Monday, reinvigorate, or reboot- trusting God

"Each morning, Lord, you fill us with your kindness" (Antiphon 1 of Morning Prayer Lenten Monday, Week IV of the Psalter). Indeed, each morning the Lord fills us with His kindness, reminds us of His great love for us. Especially today, the day after Laetare Sunday, as we resume our Lenten journey towards our celebration of the Lord's death and resurrection at the great Easter Vigil. Laetare Sunday gives us a brief respite, as all Sundays of Lent do to some degree, from the disciplines of Lent. Of course, the reason for our rejoicing yesterday is God's infinite mercy towards us, as exemplified by the parable of the prodigal son. So, if you're feeling a little discouraged about how Lent has gone for you this far, today is a reset, an opportunity to pray, to fast, to give alms, which cannot be done authentically unless it is a response to what God has done for you in Christ. I am still really struck by the words of St. Peter Chrysologus that before God, whom we call our Father, we rise "higher because of pardon than [we] fell low because of [sin]."

Perhaps you just need a little strength, some reinvigoration, to keep up the disciplines of Lent, which serve no purpose other than getting our egos out of the way, clearing some space for God to work in our lives. Maybe you just need to be reminded that it doesn't depend wholly on you, but on God. If you are white-knuckling it through Lent, today you are invited to relax your grip, to let go and, as a popular slogan puts it, let God. Yes, today is the ides of March, but as far as I can recall this was only ominous for Shakespeare's Julius Caesar. For us let it be auspicious. To be on the safe side, avoid gatherings of men in togas holding daggers. I think this always good advice.

Meum cum sim pulvis et cinis


  1. Thanks for this, Scott. I am praying for you in a special way today, as you start your new job. I'm sorry for being a major pain in your gluteus maximus. I don't know why I start arguments with you on facebook, except I have noticed (in myself) that I only ever argue with people I respect. I think that my respect for you isn't always evident. I don't comment every time I agree with you or even every time you teach me something new. But these agreements and moments of learning form the context out of which I make any of my comments. Please know that you are a tremendous witness to me, and I am grateful to be honored by your friendship.

  2. Thank you for your thoughts and prayers. I am excited. As you know by now, I find argument invigorating and educational. I do know what works in my experience, which is limited to people in my parish, but over many years. It takes some effort to draw people out at times, but it is worth it. As with any teacher sometimes you have to ask questions, provocative ones. Like saying, "Well if nobody has any sort of reaction to what they read, was it even worth the effort of reading it and worth it to be here discussing it?"
    Sometimes it is simply telling what it is about what we are discussing that moves me.

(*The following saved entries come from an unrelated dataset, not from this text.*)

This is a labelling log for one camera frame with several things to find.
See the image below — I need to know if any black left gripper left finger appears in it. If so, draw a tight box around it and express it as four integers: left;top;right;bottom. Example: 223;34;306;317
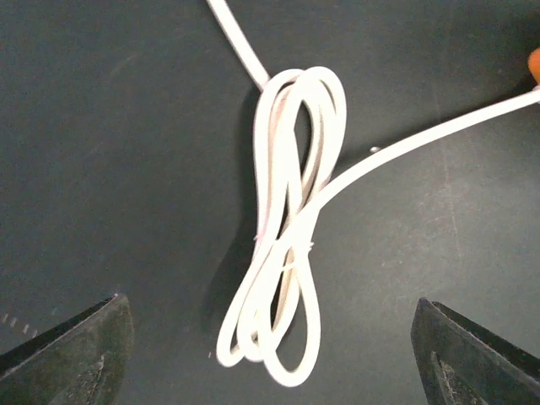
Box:
1;294;134;404

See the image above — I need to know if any orange power strip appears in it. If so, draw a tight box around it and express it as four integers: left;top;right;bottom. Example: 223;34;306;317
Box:
528;48;540;84

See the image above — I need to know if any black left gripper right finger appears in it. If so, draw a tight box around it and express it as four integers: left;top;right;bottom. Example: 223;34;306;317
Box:
411;298;539;404

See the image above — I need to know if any white power cord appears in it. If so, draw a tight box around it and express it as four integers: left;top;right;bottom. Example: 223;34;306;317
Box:
206;0;540;388

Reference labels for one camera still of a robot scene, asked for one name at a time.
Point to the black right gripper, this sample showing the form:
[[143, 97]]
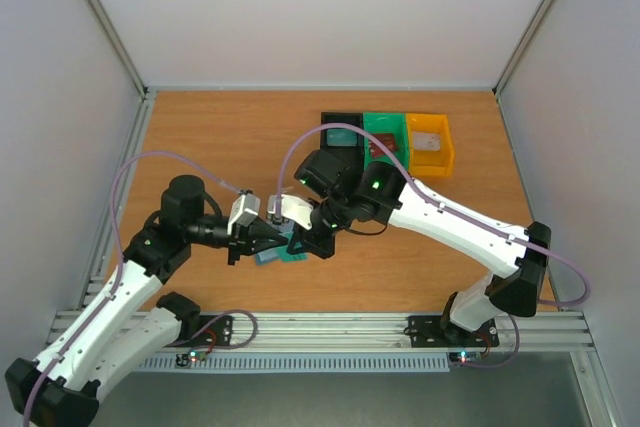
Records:
[[316, 238]]

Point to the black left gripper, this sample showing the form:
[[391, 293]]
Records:
[[257, 236]]

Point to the teal blue card holder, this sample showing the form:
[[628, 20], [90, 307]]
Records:
[[271, 255]]

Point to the red credit card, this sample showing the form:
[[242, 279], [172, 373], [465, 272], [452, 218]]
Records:
[[388, 140]]

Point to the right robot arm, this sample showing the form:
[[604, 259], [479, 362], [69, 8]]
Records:
[[513, 255]]

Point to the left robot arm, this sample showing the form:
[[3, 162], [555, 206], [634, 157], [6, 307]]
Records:
[[65, 384]]

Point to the white card in yellow bin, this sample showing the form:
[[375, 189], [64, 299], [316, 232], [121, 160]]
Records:
[[426, 142]]

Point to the black storage bin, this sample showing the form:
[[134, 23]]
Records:
[[352, 156]]

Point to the left small circuit board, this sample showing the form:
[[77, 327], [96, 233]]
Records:
[[191, 358]]

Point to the small circuit board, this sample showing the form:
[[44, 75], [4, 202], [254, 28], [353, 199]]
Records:
[[465, 357], [191, 358]]

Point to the green storage bin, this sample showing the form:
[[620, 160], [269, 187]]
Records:
[[391, 130]]

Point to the yellow storage bin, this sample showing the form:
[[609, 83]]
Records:
[[431, 164]]

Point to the right small circuit board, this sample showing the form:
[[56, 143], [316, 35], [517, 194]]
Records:
[[465, 357]]

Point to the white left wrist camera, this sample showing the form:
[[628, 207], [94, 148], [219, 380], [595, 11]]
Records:
[[243, 211]]

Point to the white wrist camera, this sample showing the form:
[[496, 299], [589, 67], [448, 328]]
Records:
[[243, 211], [292, 208]]

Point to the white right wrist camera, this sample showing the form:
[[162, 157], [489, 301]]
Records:
[[292, 208]]

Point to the aluminium front rail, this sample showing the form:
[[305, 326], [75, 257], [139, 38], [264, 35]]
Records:
[[384, 332]]

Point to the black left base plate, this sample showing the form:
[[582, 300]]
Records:
[[220, 332]]

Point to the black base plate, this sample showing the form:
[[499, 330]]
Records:
[[220, 332], [431, 331]]

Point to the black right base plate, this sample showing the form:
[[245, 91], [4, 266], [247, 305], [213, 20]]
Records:
[[431, 331]]

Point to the grey slotted cable duct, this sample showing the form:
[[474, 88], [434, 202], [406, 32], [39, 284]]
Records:
[[287, 363]]

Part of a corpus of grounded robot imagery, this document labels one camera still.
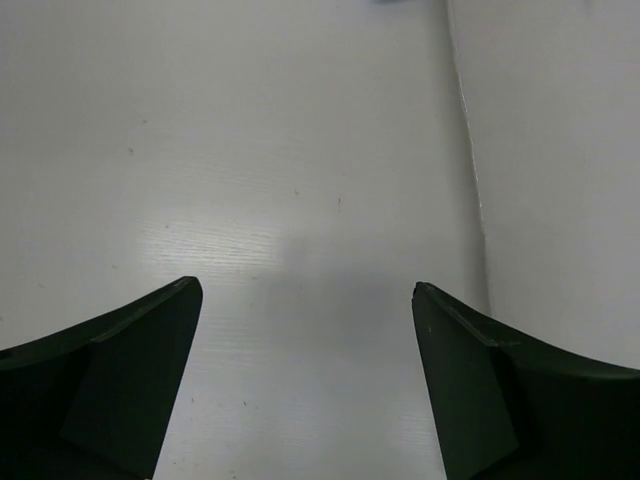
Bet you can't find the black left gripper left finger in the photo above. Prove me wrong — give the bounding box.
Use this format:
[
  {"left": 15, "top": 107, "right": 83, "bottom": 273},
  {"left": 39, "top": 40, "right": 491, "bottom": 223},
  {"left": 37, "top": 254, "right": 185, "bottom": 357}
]
[{"left": 1, "top": 276, "right": 203, "bottom": 479}]

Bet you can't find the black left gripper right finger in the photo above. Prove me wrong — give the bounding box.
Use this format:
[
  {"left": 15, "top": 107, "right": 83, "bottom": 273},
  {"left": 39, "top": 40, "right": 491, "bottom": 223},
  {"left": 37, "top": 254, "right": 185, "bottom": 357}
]
[{"left": 412, "top": 282, "right": 639, "bottom": 479}]

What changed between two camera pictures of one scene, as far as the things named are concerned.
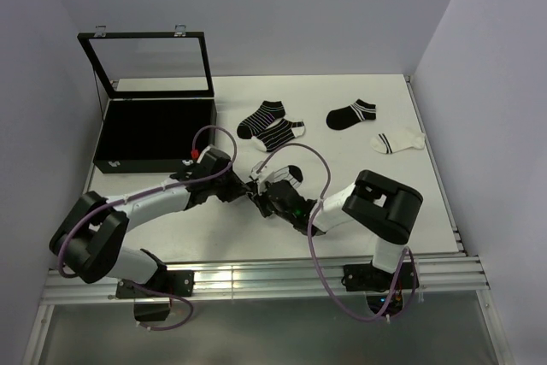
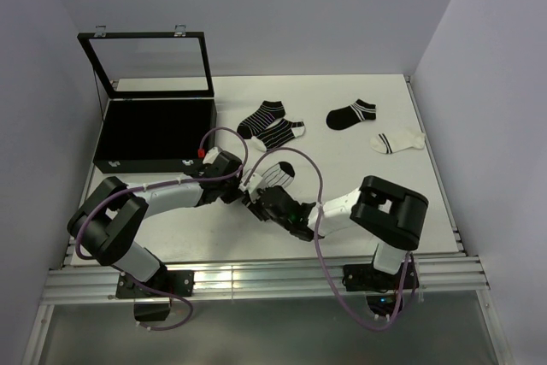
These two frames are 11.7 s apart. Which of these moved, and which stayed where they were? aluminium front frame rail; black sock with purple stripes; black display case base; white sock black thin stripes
Moved: white sock black thin stripes
Stayed: aluminium front frame rail; black display case base; black sock with purple stripes
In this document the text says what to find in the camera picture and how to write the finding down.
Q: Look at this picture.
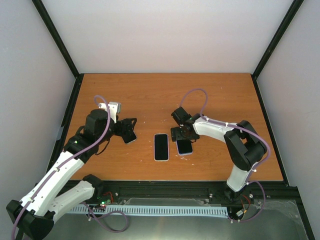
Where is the teal phone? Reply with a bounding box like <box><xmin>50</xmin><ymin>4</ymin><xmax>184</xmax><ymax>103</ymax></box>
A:
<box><xmin>122</xmin><ymin>131</ymin><xmax>137</xmax><ymax>144</ymax></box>

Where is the dark purple phone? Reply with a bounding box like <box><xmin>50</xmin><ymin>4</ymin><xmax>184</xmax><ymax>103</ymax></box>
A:
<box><xmin>176</xmin><ymin>140</ymin><xmax>193</xmax><ymax>156</ymax></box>

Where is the white-edged black phone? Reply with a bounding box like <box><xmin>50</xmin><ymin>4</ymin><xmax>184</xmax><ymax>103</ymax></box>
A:
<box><xmin>153</xmin><ymin>133</ymin><xmax>169</xmax><ymax>162</ymax></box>

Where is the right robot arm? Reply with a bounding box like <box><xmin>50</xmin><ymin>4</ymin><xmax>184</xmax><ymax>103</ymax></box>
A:
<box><xmin>170</xmin><ymin>106</ymin><xmax>271</xmax><ymax>203</ymax></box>

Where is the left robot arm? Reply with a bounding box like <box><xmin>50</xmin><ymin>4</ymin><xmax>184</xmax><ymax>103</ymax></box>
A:
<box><xmin>6</xmin><ymin>109</ymin><xmax>137</xmax><ymax>240</ymax></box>

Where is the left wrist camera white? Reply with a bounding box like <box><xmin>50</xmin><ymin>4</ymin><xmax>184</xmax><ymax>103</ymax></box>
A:
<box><xmin>98</xmin><ymin>102</ymin><xmax>122</xmax><ymax>123</ymax></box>

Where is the black aluminium frame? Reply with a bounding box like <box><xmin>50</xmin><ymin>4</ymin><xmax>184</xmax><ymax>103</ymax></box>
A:
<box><xmin>15</xmin><ymin>0</ymin><xmax>320</xmax><ymax>240</ymax></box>

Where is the light blue cable duct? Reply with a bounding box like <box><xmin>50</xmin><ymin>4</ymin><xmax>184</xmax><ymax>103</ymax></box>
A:
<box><xmin>69</xmin><ymin>204</ymin><xmax>230</xmax><ymax>217</ymax></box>

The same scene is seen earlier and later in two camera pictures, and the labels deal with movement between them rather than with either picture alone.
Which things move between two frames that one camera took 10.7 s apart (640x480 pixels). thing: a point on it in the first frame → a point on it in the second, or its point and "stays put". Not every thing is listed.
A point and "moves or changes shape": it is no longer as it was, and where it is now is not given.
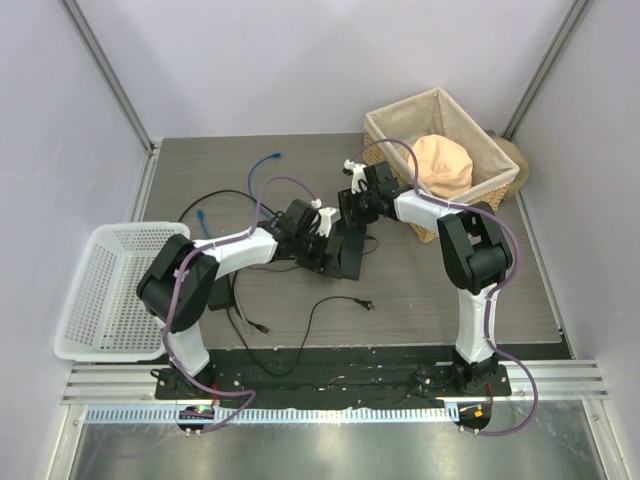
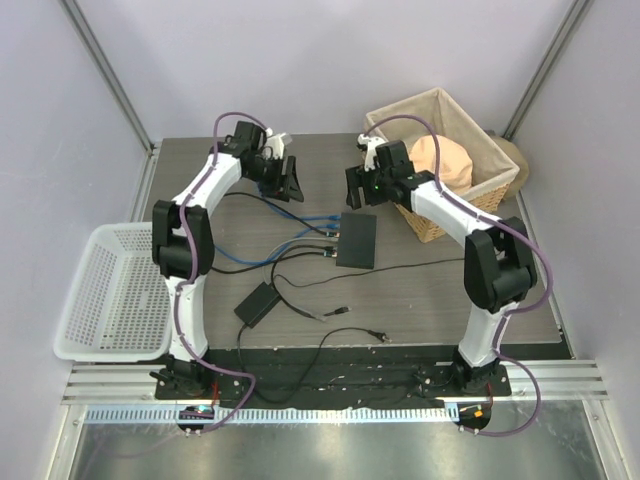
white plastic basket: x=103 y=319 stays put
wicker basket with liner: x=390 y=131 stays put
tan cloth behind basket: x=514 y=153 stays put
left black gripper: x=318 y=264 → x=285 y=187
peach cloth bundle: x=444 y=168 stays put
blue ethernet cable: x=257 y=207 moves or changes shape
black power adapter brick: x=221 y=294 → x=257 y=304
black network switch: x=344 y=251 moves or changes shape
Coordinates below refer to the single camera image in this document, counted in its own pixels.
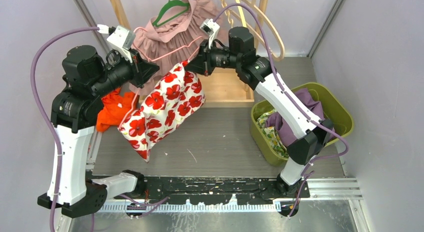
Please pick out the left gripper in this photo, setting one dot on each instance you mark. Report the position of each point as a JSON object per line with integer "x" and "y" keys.
{"x": 142, "y": 70}

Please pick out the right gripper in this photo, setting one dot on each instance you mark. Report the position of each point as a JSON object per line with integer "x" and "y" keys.
{"x": 201, "y": 64}

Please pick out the pink hanger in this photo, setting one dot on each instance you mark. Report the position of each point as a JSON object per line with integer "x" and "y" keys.
{"x": 164, "y": 46}

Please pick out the pink dress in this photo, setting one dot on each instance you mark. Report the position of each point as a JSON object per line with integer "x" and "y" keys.
{"x": 199, "y": 11}

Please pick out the red floral garment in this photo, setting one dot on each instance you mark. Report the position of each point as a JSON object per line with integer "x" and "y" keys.
{"x": 175, "y": 97}

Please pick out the green hanger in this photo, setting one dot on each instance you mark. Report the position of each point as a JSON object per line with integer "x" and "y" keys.
{"x": 170, "y": 10}

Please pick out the lemon print skirt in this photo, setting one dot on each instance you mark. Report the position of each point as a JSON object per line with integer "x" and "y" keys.
{"x": 277, "y": 132}

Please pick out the purple skirt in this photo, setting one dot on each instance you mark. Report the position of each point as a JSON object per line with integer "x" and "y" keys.
{"x": 314, "y": 106}

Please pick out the green plastic basket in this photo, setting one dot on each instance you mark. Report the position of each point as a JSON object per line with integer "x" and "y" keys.
{"x": 342, "y": 121}

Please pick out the yellow hanger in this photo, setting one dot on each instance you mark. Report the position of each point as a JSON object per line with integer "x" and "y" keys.
{"x": 235, "y": 13}

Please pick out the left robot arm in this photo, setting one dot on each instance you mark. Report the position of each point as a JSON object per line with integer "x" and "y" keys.
{"x": 74, "y": 114}

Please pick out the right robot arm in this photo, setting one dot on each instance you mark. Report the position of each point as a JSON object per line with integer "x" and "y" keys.
{"x": 311, "y": 133}

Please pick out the wooden clothes rack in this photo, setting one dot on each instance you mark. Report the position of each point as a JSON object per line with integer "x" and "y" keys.
{"x": 223, "y": 88}

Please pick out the orange cloth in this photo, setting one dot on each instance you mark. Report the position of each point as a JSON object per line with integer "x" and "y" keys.
{"x": 115, "y": 108}

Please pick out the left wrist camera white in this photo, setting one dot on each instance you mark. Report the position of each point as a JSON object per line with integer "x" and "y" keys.
{"x": 121, "y": 39}

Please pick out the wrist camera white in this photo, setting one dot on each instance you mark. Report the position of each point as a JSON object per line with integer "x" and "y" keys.
{"x": 121, "y": 39}
{"x": 211, "y": 29}

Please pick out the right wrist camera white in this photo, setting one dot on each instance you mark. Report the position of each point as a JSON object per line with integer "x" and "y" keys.
{"x": 211, "y": 29}

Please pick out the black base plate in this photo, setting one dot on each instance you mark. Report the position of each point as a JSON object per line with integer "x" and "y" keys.
{"x": 214, "y": 194}

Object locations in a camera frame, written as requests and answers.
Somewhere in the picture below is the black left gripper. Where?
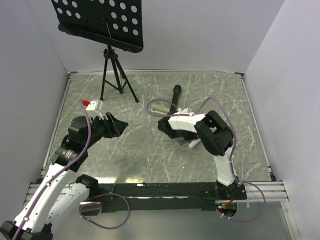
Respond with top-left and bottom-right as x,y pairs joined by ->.
82,111 -> 128,149

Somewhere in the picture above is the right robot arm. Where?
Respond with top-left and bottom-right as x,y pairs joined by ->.
158,110 -> 239,199

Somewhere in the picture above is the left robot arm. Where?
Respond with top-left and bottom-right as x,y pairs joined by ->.
0,112 -> 129,240

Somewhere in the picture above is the black microphone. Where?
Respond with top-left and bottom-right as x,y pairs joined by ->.
169,84 -> 182,114

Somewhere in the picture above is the black perforated music stand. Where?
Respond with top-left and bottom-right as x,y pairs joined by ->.
51,0 -> 144,100

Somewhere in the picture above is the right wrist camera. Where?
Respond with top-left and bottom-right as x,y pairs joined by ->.
176,107 -> 195,116

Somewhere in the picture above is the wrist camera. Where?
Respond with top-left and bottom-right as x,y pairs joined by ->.
176,107 -> 195,116
82,99 -> 103,118

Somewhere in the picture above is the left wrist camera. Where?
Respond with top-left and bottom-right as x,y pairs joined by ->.
82,99 -> 103,118

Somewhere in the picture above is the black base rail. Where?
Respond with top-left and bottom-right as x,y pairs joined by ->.
86,182 -> 247,213

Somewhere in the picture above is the aluminium frame rail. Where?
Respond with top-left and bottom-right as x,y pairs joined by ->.
23,181 -> 289,207

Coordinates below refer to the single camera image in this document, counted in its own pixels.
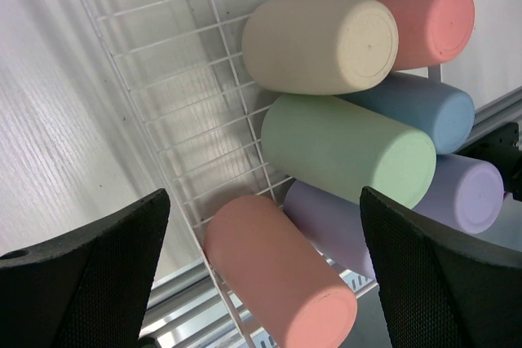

    I certainly do not expect everyone to agree with me. That would be boring, very boring. Sometimes I am just plain wrong. You are not a pain and I know that you have a lot of experience as a catechist, which I honor and respect. I believe our experiences are very different. Of course, the one who teaches must communicate something of himself, which to me means that I have to teach in a way that consonant with who I am and not soembody else. This is true for others, too.

    I value your friendship and companionship very much. I am grateful for you.

  3. One time in SoC, I threw my book backward over my shoulder and said, "So none of us thinks this is useful or possible? [the discussion was all about how it's too hard to love as Fr Giussani describes] Lets all go home!" THEN we had a fruitful discussion!

  4. Exactly! I've been tempted. It is so hard to cut through the chaff, through all the abstractions. It is not a question of can we, but a question of how, which means we need a method. A method implies effort, which implies the possibility of failure, which means taking a risk. In this case nothing ventured, everything lost because the method accounts for failure and sees it as essential experience. So, in the end, you really don't risk anything.